(Extracted material Opens)

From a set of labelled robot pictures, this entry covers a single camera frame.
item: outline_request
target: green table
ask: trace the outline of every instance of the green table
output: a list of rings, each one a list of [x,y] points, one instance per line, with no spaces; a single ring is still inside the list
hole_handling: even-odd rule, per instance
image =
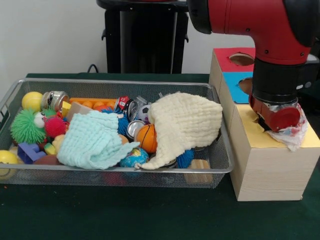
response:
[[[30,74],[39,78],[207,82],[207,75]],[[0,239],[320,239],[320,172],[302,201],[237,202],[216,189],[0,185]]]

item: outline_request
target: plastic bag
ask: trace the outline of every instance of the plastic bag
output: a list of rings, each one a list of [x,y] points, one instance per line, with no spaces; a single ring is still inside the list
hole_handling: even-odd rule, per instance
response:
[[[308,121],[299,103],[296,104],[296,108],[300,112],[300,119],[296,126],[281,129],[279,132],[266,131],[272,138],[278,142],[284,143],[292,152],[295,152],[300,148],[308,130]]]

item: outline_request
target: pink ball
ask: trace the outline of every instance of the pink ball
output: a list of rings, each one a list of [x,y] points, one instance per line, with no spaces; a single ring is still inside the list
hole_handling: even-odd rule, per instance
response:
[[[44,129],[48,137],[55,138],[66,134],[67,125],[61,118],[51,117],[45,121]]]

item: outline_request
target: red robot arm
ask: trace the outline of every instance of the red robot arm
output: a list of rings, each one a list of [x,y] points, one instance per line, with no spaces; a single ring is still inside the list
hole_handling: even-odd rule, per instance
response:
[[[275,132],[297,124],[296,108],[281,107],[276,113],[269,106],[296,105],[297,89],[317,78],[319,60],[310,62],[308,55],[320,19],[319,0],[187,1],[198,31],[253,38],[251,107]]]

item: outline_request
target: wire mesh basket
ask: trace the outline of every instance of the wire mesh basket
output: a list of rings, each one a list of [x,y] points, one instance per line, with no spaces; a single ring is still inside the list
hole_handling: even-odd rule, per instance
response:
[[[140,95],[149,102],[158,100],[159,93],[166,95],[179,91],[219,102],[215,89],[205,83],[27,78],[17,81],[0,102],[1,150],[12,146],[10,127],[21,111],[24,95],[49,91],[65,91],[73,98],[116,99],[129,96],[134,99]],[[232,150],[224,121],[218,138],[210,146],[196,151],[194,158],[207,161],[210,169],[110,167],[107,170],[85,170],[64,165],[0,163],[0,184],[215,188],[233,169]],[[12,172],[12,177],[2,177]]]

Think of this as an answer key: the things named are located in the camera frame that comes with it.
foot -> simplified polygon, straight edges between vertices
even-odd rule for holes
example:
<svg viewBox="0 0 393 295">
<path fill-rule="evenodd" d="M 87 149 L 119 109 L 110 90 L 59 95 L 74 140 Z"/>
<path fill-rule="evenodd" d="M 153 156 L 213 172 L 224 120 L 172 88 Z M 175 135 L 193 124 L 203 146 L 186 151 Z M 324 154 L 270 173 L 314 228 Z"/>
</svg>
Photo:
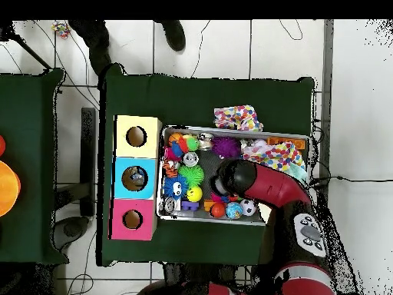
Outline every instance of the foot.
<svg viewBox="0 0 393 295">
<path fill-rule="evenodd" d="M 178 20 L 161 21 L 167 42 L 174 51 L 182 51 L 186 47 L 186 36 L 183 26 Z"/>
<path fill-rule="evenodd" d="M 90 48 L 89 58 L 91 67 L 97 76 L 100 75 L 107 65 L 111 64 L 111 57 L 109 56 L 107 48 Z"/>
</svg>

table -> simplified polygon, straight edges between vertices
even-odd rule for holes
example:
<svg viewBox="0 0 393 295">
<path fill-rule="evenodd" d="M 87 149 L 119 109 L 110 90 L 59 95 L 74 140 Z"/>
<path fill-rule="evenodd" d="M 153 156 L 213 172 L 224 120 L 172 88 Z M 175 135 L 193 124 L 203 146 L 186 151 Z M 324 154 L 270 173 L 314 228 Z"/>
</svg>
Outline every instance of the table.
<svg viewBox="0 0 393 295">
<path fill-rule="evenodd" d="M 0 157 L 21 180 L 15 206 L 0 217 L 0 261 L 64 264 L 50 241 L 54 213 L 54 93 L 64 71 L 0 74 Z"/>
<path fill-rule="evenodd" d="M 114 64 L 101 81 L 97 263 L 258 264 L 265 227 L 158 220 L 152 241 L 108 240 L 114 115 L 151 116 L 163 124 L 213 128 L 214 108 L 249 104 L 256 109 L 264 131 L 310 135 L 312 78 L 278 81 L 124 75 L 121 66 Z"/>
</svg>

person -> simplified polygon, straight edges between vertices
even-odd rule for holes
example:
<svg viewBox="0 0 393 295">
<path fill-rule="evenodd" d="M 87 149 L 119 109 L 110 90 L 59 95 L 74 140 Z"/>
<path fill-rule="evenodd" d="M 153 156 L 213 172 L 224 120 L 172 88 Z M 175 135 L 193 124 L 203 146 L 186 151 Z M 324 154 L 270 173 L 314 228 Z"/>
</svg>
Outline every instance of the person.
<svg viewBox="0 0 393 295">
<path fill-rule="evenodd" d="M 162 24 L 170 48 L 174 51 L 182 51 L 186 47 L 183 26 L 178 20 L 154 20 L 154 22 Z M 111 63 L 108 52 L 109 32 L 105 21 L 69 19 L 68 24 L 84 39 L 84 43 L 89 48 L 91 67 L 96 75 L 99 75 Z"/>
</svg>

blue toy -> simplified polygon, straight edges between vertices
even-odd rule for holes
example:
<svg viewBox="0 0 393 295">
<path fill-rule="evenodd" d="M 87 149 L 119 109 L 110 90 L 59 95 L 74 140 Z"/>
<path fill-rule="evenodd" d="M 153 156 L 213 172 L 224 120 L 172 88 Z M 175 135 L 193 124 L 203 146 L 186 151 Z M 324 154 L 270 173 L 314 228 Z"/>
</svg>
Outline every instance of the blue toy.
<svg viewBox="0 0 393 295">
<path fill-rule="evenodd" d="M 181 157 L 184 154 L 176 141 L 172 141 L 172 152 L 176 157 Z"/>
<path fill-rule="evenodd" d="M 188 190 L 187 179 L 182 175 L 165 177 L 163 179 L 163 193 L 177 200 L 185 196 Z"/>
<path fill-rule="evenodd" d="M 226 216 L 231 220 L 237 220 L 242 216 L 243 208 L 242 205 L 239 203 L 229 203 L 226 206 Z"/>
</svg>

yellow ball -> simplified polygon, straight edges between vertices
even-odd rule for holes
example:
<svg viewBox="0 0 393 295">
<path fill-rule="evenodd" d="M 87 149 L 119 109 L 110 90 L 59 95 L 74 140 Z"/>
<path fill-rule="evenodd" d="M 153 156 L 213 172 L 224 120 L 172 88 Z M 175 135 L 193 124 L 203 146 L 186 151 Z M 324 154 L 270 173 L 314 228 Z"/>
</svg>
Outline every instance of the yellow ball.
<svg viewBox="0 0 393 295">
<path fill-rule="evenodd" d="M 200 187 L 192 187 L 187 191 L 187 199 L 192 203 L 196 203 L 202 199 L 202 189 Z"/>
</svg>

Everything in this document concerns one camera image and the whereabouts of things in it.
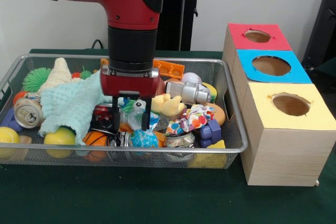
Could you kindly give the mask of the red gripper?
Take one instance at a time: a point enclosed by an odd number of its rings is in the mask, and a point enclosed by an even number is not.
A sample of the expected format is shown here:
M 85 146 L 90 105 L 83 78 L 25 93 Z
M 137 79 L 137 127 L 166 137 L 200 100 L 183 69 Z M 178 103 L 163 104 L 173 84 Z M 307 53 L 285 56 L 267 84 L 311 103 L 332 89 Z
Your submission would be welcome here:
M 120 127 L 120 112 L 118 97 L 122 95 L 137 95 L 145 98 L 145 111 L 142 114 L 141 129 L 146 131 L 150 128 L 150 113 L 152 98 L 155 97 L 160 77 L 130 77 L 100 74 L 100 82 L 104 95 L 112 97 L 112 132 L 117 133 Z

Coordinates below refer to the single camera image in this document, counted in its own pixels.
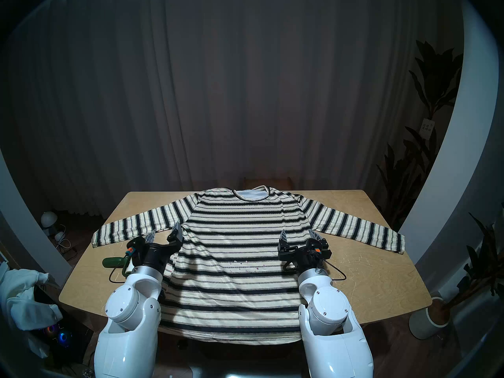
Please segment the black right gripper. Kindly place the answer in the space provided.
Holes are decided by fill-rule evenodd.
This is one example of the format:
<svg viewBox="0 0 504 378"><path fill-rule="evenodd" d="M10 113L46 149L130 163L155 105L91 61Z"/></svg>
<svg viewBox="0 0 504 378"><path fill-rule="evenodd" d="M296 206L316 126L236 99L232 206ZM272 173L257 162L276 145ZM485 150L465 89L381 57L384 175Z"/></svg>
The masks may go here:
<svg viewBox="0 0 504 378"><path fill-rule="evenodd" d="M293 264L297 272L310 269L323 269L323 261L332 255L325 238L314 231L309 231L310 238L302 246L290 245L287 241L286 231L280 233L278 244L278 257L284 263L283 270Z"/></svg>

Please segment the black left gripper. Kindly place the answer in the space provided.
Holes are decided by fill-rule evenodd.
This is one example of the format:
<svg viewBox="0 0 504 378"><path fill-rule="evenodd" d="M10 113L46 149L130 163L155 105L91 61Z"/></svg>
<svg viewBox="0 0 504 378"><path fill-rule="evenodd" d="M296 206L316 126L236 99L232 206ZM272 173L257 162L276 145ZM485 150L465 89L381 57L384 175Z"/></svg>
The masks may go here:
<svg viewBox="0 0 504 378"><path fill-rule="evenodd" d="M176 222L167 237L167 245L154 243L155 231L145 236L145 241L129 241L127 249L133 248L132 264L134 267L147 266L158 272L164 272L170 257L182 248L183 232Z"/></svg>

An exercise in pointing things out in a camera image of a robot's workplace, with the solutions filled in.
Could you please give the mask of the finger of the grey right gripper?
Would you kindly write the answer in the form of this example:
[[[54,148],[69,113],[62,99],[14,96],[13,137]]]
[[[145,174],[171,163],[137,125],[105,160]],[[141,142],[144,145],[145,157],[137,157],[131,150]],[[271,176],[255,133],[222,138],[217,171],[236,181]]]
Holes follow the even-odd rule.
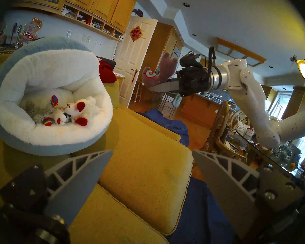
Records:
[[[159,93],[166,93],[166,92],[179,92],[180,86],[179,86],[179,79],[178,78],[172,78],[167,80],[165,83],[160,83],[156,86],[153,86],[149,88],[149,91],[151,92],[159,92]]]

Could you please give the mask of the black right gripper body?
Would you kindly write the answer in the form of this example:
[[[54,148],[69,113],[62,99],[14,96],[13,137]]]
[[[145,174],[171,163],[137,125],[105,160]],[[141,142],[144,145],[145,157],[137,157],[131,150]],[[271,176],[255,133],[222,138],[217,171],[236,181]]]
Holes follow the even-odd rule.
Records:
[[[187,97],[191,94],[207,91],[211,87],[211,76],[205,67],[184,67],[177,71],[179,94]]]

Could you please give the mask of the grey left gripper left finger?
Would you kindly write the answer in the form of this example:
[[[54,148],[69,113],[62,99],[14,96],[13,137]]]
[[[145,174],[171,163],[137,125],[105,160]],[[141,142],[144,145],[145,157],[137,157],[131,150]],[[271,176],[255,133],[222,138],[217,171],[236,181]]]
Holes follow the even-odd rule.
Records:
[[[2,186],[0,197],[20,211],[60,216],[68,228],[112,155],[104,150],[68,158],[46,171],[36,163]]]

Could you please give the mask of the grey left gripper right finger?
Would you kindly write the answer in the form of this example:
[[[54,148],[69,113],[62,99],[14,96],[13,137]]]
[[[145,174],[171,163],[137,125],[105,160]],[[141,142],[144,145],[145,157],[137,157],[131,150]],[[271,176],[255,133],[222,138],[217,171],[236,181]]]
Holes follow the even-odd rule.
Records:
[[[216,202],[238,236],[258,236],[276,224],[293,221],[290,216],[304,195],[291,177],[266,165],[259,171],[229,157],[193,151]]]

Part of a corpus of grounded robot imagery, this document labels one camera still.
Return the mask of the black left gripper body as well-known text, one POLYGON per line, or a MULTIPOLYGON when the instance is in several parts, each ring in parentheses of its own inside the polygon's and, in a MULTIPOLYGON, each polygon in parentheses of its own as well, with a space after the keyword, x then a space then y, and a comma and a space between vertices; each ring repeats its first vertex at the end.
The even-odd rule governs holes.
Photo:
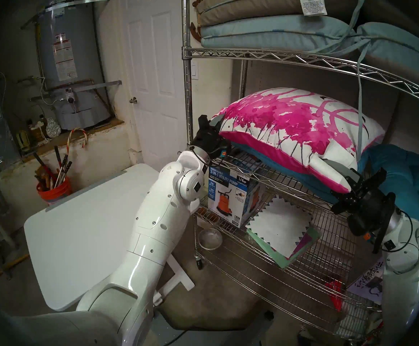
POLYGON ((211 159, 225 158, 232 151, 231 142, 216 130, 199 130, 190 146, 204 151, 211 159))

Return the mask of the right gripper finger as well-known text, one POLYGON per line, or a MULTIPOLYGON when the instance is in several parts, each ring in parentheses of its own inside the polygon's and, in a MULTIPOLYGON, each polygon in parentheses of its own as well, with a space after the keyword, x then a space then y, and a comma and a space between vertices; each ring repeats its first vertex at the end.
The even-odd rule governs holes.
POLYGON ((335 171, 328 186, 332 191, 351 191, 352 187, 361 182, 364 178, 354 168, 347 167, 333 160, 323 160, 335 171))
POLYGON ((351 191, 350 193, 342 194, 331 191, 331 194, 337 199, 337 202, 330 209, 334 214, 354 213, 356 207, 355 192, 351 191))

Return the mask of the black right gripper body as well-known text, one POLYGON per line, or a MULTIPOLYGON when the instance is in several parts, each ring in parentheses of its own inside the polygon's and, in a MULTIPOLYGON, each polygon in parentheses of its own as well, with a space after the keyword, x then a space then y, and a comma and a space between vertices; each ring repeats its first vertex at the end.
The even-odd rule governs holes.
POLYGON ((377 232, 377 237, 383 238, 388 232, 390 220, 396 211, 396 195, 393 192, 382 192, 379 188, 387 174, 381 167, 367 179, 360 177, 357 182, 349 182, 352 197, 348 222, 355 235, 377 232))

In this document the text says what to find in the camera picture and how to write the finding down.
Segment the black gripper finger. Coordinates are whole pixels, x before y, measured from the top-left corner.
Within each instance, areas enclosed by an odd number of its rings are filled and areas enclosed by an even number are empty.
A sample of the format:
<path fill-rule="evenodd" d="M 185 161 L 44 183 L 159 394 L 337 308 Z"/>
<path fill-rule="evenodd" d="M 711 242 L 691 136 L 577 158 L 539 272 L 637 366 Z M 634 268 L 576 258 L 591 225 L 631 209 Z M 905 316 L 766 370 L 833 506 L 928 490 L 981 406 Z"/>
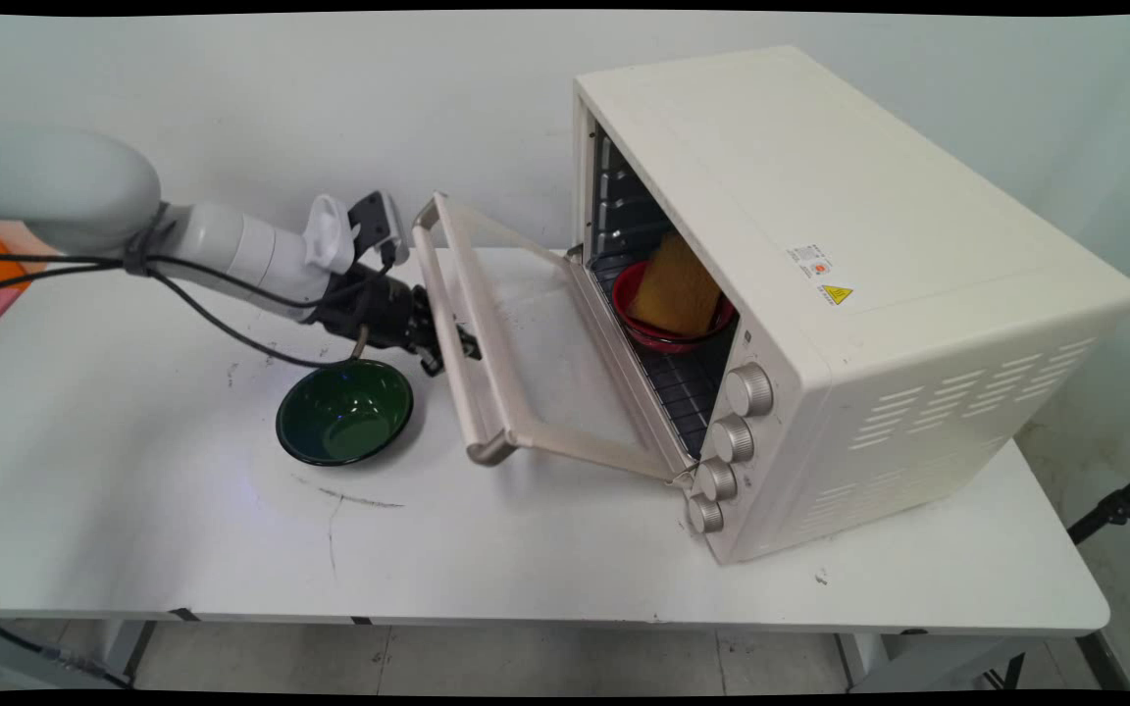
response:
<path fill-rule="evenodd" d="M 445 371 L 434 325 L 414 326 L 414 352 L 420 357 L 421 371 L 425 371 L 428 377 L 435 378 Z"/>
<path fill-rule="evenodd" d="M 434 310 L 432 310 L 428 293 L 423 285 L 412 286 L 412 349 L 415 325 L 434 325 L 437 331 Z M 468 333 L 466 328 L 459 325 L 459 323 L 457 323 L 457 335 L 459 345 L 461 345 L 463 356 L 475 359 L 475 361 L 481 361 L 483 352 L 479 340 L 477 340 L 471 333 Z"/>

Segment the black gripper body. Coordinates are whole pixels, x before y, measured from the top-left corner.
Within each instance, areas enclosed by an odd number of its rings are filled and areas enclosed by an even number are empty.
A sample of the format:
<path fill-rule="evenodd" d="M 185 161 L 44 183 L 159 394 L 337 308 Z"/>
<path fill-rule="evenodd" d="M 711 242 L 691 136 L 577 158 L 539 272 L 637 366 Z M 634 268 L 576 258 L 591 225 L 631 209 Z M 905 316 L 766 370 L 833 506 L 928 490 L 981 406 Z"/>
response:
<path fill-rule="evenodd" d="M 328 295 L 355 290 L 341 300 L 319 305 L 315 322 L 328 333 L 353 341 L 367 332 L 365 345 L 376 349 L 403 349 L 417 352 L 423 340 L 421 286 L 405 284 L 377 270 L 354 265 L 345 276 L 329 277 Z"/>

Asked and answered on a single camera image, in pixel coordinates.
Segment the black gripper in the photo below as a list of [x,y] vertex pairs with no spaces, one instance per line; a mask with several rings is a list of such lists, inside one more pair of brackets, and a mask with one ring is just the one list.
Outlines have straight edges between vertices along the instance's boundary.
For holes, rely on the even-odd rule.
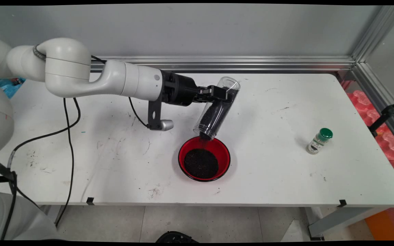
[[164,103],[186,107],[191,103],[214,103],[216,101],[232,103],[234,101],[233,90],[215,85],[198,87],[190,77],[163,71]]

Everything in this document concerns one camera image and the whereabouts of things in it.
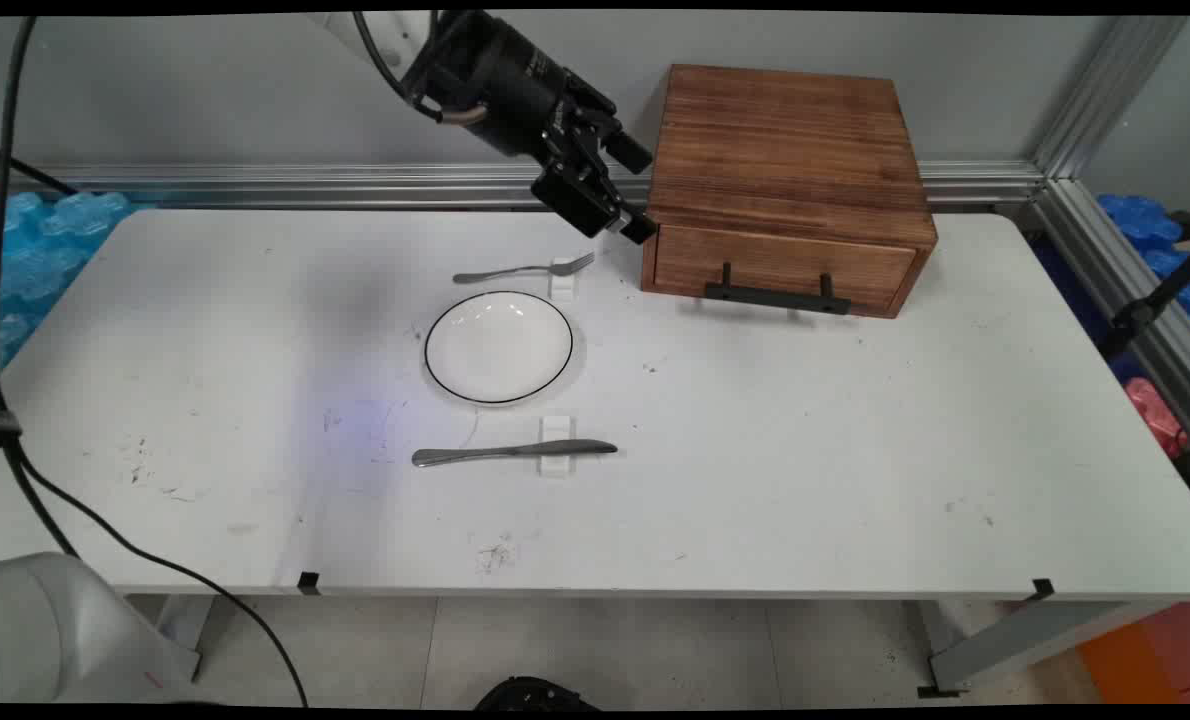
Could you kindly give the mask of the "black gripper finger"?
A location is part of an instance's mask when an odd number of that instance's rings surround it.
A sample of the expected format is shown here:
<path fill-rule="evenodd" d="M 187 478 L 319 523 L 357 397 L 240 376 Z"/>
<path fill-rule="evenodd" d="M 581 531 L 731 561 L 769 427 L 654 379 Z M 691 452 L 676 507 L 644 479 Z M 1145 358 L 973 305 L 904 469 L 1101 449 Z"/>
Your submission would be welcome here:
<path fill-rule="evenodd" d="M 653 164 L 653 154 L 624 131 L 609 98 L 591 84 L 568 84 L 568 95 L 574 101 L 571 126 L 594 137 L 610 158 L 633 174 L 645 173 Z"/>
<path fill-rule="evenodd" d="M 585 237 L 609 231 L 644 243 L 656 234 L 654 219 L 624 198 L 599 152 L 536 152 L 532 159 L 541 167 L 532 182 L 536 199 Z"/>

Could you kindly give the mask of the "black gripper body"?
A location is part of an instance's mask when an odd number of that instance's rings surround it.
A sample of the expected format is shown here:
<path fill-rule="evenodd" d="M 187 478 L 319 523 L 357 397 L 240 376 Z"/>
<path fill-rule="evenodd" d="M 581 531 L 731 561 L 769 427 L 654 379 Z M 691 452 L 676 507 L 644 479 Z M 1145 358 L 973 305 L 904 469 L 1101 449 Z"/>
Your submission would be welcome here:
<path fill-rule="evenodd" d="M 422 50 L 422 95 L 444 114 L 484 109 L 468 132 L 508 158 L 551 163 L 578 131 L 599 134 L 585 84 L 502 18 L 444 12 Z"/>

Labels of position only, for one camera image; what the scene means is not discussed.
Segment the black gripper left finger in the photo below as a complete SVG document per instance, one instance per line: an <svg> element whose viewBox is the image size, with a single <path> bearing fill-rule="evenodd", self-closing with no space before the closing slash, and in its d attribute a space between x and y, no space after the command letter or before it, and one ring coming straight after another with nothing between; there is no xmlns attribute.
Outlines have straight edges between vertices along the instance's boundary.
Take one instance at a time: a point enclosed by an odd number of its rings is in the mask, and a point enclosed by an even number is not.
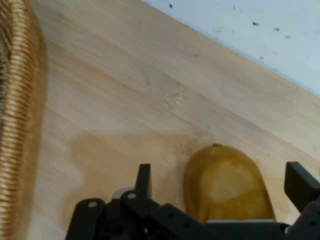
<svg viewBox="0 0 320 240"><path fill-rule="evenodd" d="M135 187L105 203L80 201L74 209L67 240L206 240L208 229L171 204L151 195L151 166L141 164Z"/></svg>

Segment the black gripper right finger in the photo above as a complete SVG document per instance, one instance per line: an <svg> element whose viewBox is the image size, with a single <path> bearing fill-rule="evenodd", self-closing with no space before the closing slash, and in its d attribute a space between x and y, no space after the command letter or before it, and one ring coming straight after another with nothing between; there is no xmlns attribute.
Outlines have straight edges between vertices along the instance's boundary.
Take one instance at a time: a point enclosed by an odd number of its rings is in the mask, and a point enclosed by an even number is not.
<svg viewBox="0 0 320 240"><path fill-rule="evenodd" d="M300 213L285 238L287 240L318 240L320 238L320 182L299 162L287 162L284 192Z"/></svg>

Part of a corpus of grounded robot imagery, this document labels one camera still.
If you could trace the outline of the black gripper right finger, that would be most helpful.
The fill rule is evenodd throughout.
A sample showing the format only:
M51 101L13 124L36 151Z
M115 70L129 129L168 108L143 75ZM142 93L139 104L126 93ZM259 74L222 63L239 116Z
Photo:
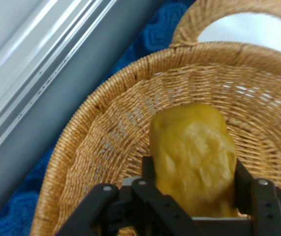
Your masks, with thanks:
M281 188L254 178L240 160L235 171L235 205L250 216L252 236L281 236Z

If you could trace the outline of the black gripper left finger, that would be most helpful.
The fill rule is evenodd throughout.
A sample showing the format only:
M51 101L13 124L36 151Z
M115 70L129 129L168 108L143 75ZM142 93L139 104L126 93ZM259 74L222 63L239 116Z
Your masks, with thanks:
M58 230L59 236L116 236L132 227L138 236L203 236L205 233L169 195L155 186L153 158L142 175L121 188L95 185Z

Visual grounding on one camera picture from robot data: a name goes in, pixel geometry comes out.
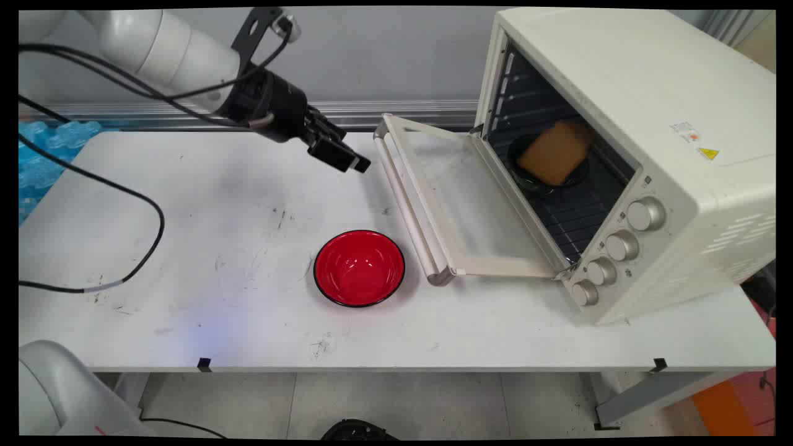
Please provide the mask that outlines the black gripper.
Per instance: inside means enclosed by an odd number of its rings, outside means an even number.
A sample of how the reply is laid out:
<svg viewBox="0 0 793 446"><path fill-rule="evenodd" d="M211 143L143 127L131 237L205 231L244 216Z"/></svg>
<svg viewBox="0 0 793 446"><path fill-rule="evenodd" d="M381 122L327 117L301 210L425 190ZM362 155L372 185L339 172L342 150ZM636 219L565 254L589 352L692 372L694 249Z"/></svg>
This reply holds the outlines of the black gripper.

(Extracted material Closes)

Task description: Tally the lines of the data that contain the word "first", and give only that tally.

Result for this task: 3